So my little chubby chicken has grown a whole lot in the past few months. She continues to dominate the growth charts at 90% for height and weight, but she’s starting to slim down a bit now that she RUNS everywhere she’s going. A quick recap of what she’s been up to.

My poor little chicken has also been nicknamed Typhoid Mary…she picks up every respiratory bug running around. She’s been labeled as having “asthmatic tendencies” but does very well with her inhaler when she’s sick. They even have her on daily Flovent just as a preventative…she usually has no idea she’s sick…LOL! She did have tubes put in her ears in January, but unfortunately, she’s STILL gotten ear infections after. We head to the ENT next month for a follow-up, so I’m curious to get more info on what else we could possibly do.

She started walking right around her first birthday and hasn’t stopped since! By all accounts at school, she’s “tough”. The few “bloody” incidents we’ve had have resulted in minimal tears if any (mostly bitten tongues/lips from falls…LOL!). She just keeps right on playing regardless of what happens.

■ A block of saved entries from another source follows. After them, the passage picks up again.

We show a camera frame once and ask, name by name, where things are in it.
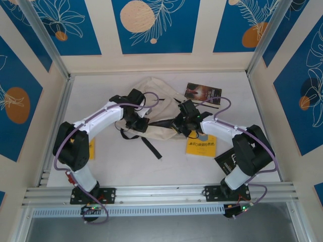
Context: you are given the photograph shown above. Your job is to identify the aluminium frame post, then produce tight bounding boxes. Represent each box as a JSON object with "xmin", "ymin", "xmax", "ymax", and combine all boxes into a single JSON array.
[
  {"xmin": 246, "ymin": 0, "xmax": 305, "ymax": 76},
  {"xmin": 19, "ymin": 0, "xmax": 72, "ymax": 79}
]

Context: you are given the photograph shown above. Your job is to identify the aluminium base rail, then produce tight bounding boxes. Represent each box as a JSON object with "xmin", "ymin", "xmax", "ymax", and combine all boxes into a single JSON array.
[{"xmin": 21, "ymin": 181, "xmax": 301, "ymax": 207}]

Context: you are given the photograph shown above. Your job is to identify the yellow book blue patch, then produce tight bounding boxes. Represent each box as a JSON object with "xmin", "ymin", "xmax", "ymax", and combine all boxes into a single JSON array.
[{"xmin": 185, "ymin": 133, "xmax": 217, "ymax": 157}]

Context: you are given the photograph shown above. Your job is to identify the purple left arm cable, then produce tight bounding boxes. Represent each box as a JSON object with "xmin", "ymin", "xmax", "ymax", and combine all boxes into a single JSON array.
[{"xmin": 52, "ymin": 91, "xmax": 161, "ymax": 224}]

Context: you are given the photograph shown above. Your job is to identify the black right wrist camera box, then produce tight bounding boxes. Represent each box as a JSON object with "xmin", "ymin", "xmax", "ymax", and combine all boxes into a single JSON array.
[{"xmin": 178, "ymin": 99, "xmax": 200, "ymax": 119}]

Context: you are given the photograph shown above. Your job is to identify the black book antler print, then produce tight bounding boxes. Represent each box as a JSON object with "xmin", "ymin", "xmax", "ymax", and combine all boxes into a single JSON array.
[{"xmin": 214, "ymin": 148, "xmax": 239, "ymax": 179}]

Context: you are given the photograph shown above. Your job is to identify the aluminium side rail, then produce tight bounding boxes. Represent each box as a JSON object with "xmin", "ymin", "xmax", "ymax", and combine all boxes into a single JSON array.
[
  {"xmin": 37, "ymin": 75, "xmax": 74, "ymax": 188},
  {"xmin": 246, "ymin": 72, "xmax": 285, "ymax": 183}
]

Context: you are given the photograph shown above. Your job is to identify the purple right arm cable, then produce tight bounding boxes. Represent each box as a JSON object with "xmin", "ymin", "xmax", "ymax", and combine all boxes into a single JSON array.
[{"xmin": 195, "ymin": 97, "xmax": 276, "ymax": 220}]

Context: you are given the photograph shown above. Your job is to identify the small circuit board green LEDs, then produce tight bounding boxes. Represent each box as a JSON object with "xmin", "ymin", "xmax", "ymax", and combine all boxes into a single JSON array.
[
  {"xmin": 80, "ymin": 204, "xmax": 103, "ymax": 215},
  {"xmin": 224, "ymin": 203, "xmax": 253, "ymax": 219}
]

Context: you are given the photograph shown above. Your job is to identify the grey slotted cable duct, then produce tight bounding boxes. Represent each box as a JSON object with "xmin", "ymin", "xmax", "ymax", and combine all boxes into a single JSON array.
[{"xmin": 31, "ymin": 203, "xmax": 226, "ymax": 218}]

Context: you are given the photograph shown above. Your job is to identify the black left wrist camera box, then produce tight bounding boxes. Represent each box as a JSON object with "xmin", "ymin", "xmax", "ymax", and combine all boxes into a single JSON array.
[{"xmin": 127, "ymin": 88, "xmax": 146, "ymax": 105}]

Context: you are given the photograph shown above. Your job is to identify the cream canvas backpack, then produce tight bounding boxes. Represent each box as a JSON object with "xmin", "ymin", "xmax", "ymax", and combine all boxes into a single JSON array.
[{"xmin": 115, "ymin": 77, "xmax": 186, "ymax": 161}]

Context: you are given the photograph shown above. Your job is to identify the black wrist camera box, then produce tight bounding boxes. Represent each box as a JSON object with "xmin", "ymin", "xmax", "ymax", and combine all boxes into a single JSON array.
[
  {"xmin": 127, "ymin": 88, "xmax": 146, "ymax": 105},
  {"xmin": 178, "ymin": 99, "xmax": 200, "ymax": 119}
]

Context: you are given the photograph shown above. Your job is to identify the yellow book black spine text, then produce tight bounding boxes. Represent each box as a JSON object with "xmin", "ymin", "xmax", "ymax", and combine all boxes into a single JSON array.
[{"xmin": 88, "ymin": 138, "xmax": 96, "ymax": 160}]

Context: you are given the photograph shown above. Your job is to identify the dark Three Days book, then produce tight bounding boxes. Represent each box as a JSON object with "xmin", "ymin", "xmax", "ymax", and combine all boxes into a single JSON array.
[{"xmin": 184, "ymin": 82, "xmax": 223, "ymax": 109}]

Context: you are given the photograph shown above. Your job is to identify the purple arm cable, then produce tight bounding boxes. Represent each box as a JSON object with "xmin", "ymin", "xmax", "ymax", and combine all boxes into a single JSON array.
[
  {"xmin": 52, "ymin": 91, "xmax": 161, "ymax": 224},
  {"xmin": 195, "ymin": 97, "xmax": 276, "ymax": 220}
]

She is extremely strong willed, and we’re starting to have to deal with that…she definitely understands well enough to know when she’s doing something she’s not supposed to, so we’ve started using “timeout” for safety issues like when she won’t stop standing up in her chair or leave a cord alone, etc. We’ve gotten a glimpse of a couple of tantrums, so we know we’re in for it soon!! LOL!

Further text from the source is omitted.